I couldn’t say definitively going into the birth whether homebirth was safer or less safe. But the statistics I saw were close enough, and the risks low enough, that safety wasn’t our primary decision factor. We made our choice based on quality of care. The depth of the preparation, the quality of the attention, the feeling of teamwork and shared responsibility, the respect, endemic to the midwifery model of care–in our situation–made it a clear winner.
I get your point about demographic self-selection skewing statistics. But to be honest, this statement reads to me like: “there are some big issues with the fact that people who choose to use Ibuprofen are generally in demographic groups that are less likely to have brain tumors to begin with”. Why is it a “big issue” that people make choices appropriate to their circumstances? Or do you mean that it’s merely an issue for the data?
I generally agree with this sentiment. Though I would like to comment that well-trained Midwifes are quite capable of handling emergencies. Our daughter was born with an extremely short cord. The delivery went smoothly without any intervention. But about a minute after our Baby was born, the cord detached from the placenta–a very serious emergency. The placenta needed to come out immediately. The Baby had already latched on–which wouldn’t have been the case in a Hospital–and the Oxytocin helps the Uterus contract to deliver the placenta. Within 30 seconds of the cord breaking, the Midwife gave my wife a shot of Pitocin, and was ready to “go in and get it” (the placenta), if needed. Thankfully, the placenta shot out about 10 seconds later, and the bleeding quickly subsided.

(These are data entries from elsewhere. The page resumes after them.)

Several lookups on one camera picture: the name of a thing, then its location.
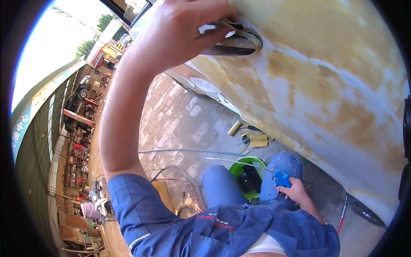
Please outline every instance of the sky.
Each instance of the sky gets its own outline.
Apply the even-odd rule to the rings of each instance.
[[[102,14],[111,11],[99,0],[56,0],[55,6],[96,28]],[[42,79],[71,62],[77,46],[95,33],[75,19],[47,9],[34,27],[17,66],[11,112],[26,93]]]

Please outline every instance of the hand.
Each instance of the hand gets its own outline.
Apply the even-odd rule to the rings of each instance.
[[[134,52],[134,63],[144,62],[139,68],[155,76],[191,60],[230,32],[218,27],[201,35],[199,27],[235,16],[227,0],[162,0],[129,52]]]
[[[304,185],[302,181],[298,178],[289,178],[291,188],[278,186],[277,191],[286,194],[285,199],[290,198],[294,202],[298,204],[302,204],[307,200],[311,200],[311,198],[307,195],[307,192],[304,189]]]

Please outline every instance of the man's right hand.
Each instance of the man's right hand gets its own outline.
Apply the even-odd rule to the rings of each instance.
[[[291,188],[283,186],[277,187],[278,192],[282,192],[286,195],[285,199],[290,198],[298,204],[302,204],[307,200],[311,201],[311,198],[307,195],[307,192],[305,191],[304,185],[302,184],[301,180],[299,180],[298,178],[290,177],[289,181]]]

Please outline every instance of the black suv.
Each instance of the black suv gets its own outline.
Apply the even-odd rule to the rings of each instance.
[[[79,111],[79,107],[83,99],[87,96],[88,90],[91,89],[90,82],[90,75],[86,75],[80,82],[80,85],[77,87],[76,91],[72,93],[69,97],[65,109],[77,113]],[[72,133],[74,131],[73,124],[75,120],[64,115],[64,128],[69,132]]]

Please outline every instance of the concrete ground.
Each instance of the concrete ground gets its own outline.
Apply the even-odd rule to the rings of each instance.
[[[99,121],[94,134],[89,167],[90,176],[103,174],[98,152]],[[152,82],[146,98],[140,124],[139,150],[194,148],[236,152],[240,148],[240,135],[233,137],[227,134],[239,115],[227,109],[215,100],[205,97],[197,98],[176,84],[166,74],[158,75]],[[249,148],[249,155],[257,156],[267,163],[278,152],[287,151],[296,154],[302,162],[306,159],[282,143],[274,140],[267,148]],[[236,160],[237,156],[189,151],[157,152],[139,154],[149,177],[169,165],[180,165],[198,181],[202,171],[209,165],[221,164],[229,167],[231,163],[206,160],[205,157],[222,157]],[[165,170],[159,178],[180,178],[178,174]],[[308,162],[302,171],[302,181],[308,195],[312,198],[325,222],[337,228],[344,205],[346,192],[334,179],[316,165]],[[167,181],[167,187],[174,206],[182,201],[182,192],[191,194],[191,189],[179,181]],[[377,227],[347,208],[346,219],[340,234],[340,256],[367,256],[382,237],[385,229]],[[117,222],[110,222],[106,231],[106,240],[111,245],[114,256],[130,255]]]

In a hospital, an OBGYN may have still gone in and “explored” the Uterus to look for tears after the placenta was delivered, causing much more trauma. And I would have supported the OBGYN in doing so too, because I wouldn’t have had as long and as trusting a relationship with a Dr. I barely knew as I did with our Midwife, who we had spent 40 hours with over the course of the previous 9 months.
Home birth is not for everybody. You take on a lot of responsibility giving birth to a baby at home. You have to be prepared. But it’s truly a wonderful thing to spend the first seconds, minutes, and hours with your new baby in the comfort of your own home. To have privacy, and peace. To deal with the pain by retreating into oneself, as my Wife did, rather than through the brute force of drugs. My Wife doesn’t even describe the experience as painful, just laborious.
In my opinion, for better or worse, pregnancy is more akin to weather than climate. If you make decisions based on the “climate” of home vs. hospital birth, you’re liable to end up wearing a wetsuit in the desert. You need to understand the climate as broad framing for your decision. But climate is a terrible predictor for your local conditions, so don’t forget to look out your window and reason about your own circumstances.